■ **What is expected**:
Each entry must be output once more without any change.

##############################

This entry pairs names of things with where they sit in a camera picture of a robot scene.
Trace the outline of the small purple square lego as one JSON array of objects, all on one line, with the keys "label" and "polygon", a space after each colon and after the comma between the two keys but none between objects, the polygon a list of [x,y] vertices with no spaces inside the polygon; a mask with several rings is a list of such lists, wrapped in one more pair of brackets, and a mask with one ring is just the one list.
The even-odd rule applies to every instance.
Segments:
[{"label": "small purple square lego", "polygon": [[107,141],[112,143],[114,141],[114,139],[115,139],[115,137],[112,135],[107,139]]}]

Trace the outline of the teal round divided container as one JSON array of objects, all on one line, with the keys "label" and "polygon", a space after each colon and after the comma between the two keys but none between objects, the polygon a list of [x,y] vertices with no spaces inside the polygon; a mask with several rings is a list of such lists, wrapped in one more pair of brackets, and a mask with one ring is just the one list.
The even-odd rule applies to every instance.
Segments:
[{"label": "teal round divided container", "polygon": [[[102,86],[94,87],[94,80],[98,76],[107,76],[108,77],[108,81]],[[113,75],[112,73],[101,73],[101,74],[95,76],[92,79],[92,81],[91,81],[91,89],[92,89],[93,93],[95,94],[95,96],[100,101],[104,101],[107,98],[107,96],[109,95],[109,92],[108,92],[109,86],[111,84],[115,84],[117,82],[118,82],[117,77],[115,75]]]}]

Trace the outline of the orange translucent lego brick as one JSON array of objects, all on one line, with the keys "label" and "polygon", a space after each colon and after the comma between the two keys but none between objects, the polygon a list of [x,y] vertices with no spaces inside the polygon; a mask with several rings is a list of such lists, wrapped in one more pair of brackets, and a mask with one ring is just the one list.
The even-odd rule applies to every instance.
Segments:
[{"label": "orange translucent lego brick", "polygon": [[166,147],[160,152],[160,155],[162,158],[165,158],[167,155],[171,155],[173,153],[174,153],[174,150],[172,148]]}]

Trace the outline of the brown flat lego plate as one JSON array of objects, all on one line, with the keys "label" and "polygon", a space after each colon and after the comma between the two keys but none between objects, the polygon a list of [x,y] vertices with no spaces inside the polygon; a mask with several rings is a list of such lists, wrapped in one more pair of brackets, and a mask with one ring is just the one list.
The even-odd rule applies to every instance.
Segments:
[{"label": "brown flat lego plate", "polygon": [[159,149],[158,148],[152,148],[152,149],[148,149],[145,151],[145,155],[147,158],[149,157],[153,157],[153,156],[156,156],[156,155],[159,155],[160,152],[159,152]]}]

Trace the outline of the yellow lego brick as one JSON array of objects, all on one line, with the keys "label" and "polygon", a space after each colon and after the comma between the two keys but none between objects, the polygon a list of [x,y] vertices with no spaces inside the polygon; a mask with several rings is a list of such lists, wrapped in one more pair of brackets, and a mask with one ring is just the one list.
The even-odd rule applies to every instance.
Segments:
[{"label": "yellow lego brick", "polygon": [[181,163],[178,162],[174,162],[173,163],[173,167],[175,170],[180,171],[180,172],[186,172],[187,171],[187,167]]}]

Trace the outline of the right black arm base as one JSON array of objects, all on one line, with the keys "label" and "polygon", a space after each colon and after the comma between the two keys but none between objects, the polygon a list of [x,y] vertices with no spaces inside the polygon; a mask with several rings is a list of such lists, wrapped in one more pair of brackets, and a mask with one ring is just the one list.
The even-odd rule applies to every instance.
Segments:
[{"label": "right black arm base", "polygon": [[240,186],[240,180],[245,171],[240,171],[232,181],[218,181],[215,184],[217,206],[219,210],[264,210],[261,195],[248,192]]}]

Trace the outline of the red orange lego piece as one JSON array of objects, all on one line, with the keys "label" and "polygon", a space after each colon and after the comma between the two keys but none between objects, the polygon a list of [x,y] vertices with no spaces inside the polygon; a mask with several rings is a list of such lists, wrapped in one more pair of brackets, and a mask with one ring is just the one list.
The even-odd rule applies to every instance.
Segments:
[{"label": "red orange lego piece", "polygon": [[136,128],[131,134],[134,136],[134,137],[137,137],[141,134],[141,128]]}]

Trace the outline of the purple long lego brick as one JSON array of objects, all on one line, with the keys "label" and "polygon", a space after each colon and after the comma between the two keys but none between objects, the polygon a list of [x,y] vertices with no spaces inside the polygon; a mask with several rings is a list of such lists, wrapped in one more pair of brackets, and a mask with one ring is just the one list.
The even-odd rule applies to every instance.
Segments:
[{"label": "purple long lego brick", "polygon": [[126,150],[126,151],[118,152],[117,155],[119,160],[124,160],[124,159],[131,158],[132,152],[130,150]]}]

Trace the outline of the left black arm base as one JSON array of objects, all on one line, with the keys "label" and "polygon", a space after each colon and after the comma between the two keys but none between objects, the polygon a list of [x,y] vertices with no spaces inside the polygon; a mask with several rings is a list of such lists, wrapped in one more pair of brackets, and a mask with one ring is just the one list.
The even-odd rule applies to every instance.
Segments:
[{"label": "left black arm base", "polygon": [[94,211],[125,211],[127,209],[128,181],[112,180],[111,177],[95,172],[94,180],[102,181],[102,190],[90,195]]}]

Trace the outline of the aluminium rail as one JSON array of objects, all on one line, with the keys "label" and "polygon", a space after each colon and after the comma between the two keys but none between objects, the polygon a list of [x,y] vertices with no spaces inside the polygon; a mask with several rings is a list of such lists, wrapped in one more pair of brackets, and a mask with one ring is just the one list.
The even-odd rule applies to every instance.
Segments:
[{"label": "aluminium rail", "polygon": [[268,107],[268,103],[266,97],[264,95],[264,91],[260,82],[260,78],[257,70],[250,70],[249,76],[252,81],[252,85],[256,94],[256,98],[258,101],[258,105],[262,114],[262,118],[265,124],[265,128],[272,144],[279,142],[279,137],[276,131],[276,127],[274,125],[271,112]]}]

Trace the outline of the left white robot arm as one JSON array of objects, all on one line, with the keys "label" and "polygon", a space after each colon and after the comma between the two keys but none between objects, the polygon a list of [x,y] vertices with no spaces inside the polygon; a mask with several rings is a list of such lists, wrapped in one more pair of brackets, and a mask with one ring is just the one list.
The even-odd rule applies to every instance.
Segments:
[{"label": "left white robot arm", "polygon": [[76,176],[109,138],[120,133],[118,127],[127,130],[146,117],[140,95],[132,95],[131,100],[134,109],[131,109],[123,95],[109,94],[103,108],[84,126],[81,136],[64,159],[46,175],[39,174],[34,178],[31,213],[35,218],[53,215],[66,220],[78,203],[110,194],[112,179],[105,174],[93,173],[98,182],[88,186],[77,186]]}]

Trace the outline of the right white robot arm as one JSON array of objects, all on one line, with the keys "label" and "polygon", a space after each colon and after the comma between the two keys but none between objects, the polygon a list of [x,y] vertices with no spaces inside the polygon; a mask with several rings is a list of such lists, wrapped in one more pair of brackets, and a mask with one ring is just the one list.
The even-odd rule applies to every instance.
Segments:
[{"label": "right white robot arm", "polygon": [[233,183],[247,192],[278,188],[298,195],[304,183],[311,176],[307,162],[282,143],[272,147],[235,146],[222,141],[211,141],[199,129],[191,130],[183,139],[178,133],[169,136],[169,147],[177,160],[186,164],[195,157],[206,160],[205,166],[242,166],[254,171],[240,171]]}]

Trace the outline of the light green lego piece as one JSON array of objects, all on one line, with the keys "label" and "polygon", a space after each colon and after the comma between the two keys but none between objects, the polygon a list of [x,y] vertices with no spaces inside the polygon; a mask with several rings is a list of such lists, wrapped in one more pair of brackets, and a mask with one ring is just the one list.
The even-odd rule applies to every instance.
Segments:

##############################

■ **Output**:
This entry pairs names of things with where they sit in a camera picture of a robot scene.
Trace the outline of the small purple square lego as one JSON array of objects, all on one line, with the keys "label" and "polygon", a space after each colon and after the comma between the two keys but none between objects, the polygon a list of [x,y] vertices with no spaces inside the polygon; a mask with several rings is a list of such lists, wrapped in one more pair of brackets, and a mask with one ring is just the one list.
The even-odd rule applies to every instance.
Segments:
[{"label": "small purple square lego", "polygon": [[107,141],[112,143],[114,141],[114,139],[115,139],[115,137],[112,135],[107,139]]}]

Trace the outline of the teal round divided container as one JSON array of objects, all on one line, with the keys "label" and "polygon", a space after each colon and after the comma between the two keys but none between objects, the polygon a list of [x,y] vertices with no spaces inside the polygon; a mask with several rings is a list of such lists, wrapped in one more pair of brackets, and a mask with one ring is just the one list.
The even-odd rule applies to every instance.
Segments:
[{"label": "teal round divided container", "polygon": [[[102,86],[94,87],[94,80],[98,76],[107,76],[108,77],[108,81]],[[113,75],[112,73],[101,73],[101,74],[95,76],[92,79],[92,81],[91,81],[91,89],[92,89],[93,93],[95,94],[95,96],[100,101],[104,101],[107,98],[107,96],[109,95],[109,92],[108,92],[109,86],[111,84],[115,84],[117,82],[118,82],[117,77],[115,75]]]}]

Trace the outline of the orange translucent lego brick as one JSON array of objects, all on one line, with the keys "label" and "polygon", a space after each colon and after the comma between the two keys but none between objects, the polygon a list of [x,y] vertices with no spaces inside the polygon; a mask with several rings is a list of such lists, wrapped in one more pair of brackets, and a mask with one ring is just the one list.
The even-odd rule applies to every instance.
Segments:
[{"label": "orange translucent lego brick", "polygon": [[166,147],[160,152],[160,155],[162,158],[165,158],[167,155],[171,155],[173,153],[174,153],[174,150],[172,148]]}]

Trace the outline of the brown flat lego plate as one JSON array of objects, all on one line, with the keys "label" and "polygon", a space after each colon and after the comma between the two keys but none between objects, the polygon a list of [x,y] vertices with no spaces inside the polygon; a mask with several rings is a list of such lists, wrapped in one more pair of brackets, and a mask with one ring is just the one list.
The even-odd rule applies to every instance.
Segments:
[{"label": "brown flat lego plate", "polygon": [[159,149],[158,148],[152,148],[152,149],[148,149],[145,151],[145,155],[147,158],[149,157],[153,157],[153,156],[156,156],[156,155],[159,155],[160,152],[159,152]]}]

Trace the outline of the yellow lego brick as one JSON array of objects, all on one line, with the keys "label" and "polygon", a space after each colon and after the comma between the two keys but none between objects, the polygon a list of [x,y] vertices with no spaces inside the polygon; a mask with several rings is a list of such lists, wrapped in one more pair of brackets, and a mask with one ring is just the one list.
The even-odd rule applies to every instance.
Segments:
[{"label": "yellow lego brick", "polygon": [[181,163],[178,162],[174,162],[173,163],[173,167],[175,170],[180,171],[180,172],[186,172],[187,171],[187,167]]}]

Trace the outline of the right black arm base as one JSON array of objects, all on one line, with the keys "label" and "polygon", a space after each colon and after the comma between the two keys but none between objects, the polygon a list of [x,y] vertices with no spaces inside the polygon; a mask with several rings is a list of such lists, wrapped in one more pair of brackets, and a mask with one ring is just the one list.
The even-odd rule applies to every instance.
Segments:
[{"label": "right black arm base", "polygon": [[240,186],[240,180],[245,171],[240,171],[232,181],[218,181],[215,184],[217,206],[219,210],[264,210],[261,195],[248,192]]}]

Trace the outline of the red orange lego piece as one JSON array of objects, all on one line, with the keys "label" and "polygon", a space after each colon and after the comma between the two keys but none between objects, the polygon a list of [x,y] vertices with no spaces inside the polygon; a mask with several rings is a list of such lists, wrapped in one more pair of brackets, and a mask with one ring is just the one list.
The even-odd rule applies to every instance.
Segments:
[{"label": "red orange lego piece", "polygon": [[136,128],[131,134],[134,136],[134,137],[137,137],[141,134],[141,128]]}]

Trace the outline of the purple long lego brick as one JSON array of objects, all on one line, with the keys "label" and "polygon", a space after each colon and after the comma between the two keys but none between objects, the polygon a list of [x,y] vertices with no spaces inside the polygon; a mask with several rings is a list of such lists, wrapped in one more pair of brackets, and a mask with one ring is just the one list.
The even-odd rule applies to every instance.
Segments:
[{"label": "purple long lego brick", "polygon": [[126,150],[126,151],[118,152],[117,155],[119,160],[124,160],[124,159],[131,158],[132,152],[130,150]]}]

Trace the outline of the left black arm base as one JSON array of objects, all on one line, with the keys "label" and "polygon", a space after each colon and after the comma between the two keys but none between objects, the polygon a list of [x,y] vertices with no spaces inside the polygon; a mask with several rings is a list of such lists, wrapped in one more pair of brackets, and a mask with one ring is just the one list.
The even-odd rule applies to every instance.
Segments:
[{"label": "left black arm base", "polygon": [[94,211],[125,211],[127,209],[128,181],[112,180],[111,177],[95,172],[94,180],[102,181],[102,190],[90,195]]}]

Trace the outline of the aluminium rail as one JSON array of objects, all on one line, with the keys "label" and "polygon", a space after each colon and after the comma between the two keys but none between objects, the polygon a list of [x,y] vertices with no spaces inside the polygon; a mask with several rings is a list of such lists, wrapped in one more pair of brackets, and a mask with one ring is just the one list.
The even-odd rule applies to every instance.
Segments:
[{"label": "aluminium rail", "polygon": [[268,107],[268,103],[266,97],[264,95],[264,91],[260,82],[260,78],[257,70],[250,70],[249,76],[252,81],[252,85],[256,94],[256,98],[258,101],[258,105],[262,114],[262,118],[265,124],[265,128],[272,144],[279,142],[279,137],[276,131],[276,127],[274,125],[271,112]]}]

Trace the outline of the left white robot arm as one JSON array of objects, all on one line, with the keys "label" and "polygon", a space after each colon and after the comma between the two keys but none between objects, the polygon a list of [x,y] vertices with no spaces inside the polygon; a mask with several rings is a list of such lists, wrapped in one more pair of brackets, and a mask with one ring is just the one list.
The even-odd rule applies to every instance.
Segments:
[{"label": "left white robot arm", "polygon": [[76,176],[109,138],[120,133],[118,127],[127,130],[146,117],[140,95],[132,95],[131,100],[134,109],[131,109],[123,95],[109,94],[103,108],[84,126],[81,136],[64,159],[46,175],[39,174],[34,178],[31,213],[35,218],[53,215],[66,220],[78,203],[110,194],[112,179],[105,174],[93,173],[98,182],[88,186],[77,186]]}]

Trace the outline of the right white robot arm as one JSON array of objects, all on one line, with the keys "label" and "polygon", a space after each colon and after the comma between the two keys but none between objects, the polygon a list of [x,y] vertices with no spaces inside the polygon; a mask with several rings is a list of such lists, wrapped in one more pair of brackets, and a mask with one ring is just the one list.
The even-odd rule applies to every instance.
Segments:
[{"label": "right white robot arm", "polygon": [[233,183],[247,192],[278,188],[298,195],[304,183],[311,176],[307,162],[282,143],[272,147],[235,146],[222,141],[211,141],[199,129],[191,130],[183,139],[178,133],[169,136],[169,147],[177,160],[186,164],[195,157],[206,160],[205,166],[242,166],[254,171],[240,171]]}]

Trace the outline of the light green lego piece as one JSON array of objects, all on one line, with the keys "label" and "polygon", a space after each colon and after the comma between the two keys but none between objects, the polygon a list of [x,y] vertices with no spaces inside the polygon; a mask with several rings is a list of such lists, wrapped in one more pair of brackets, and a mask with one ring is just the one list.
The even-odd rule applies to every instance.
Segments:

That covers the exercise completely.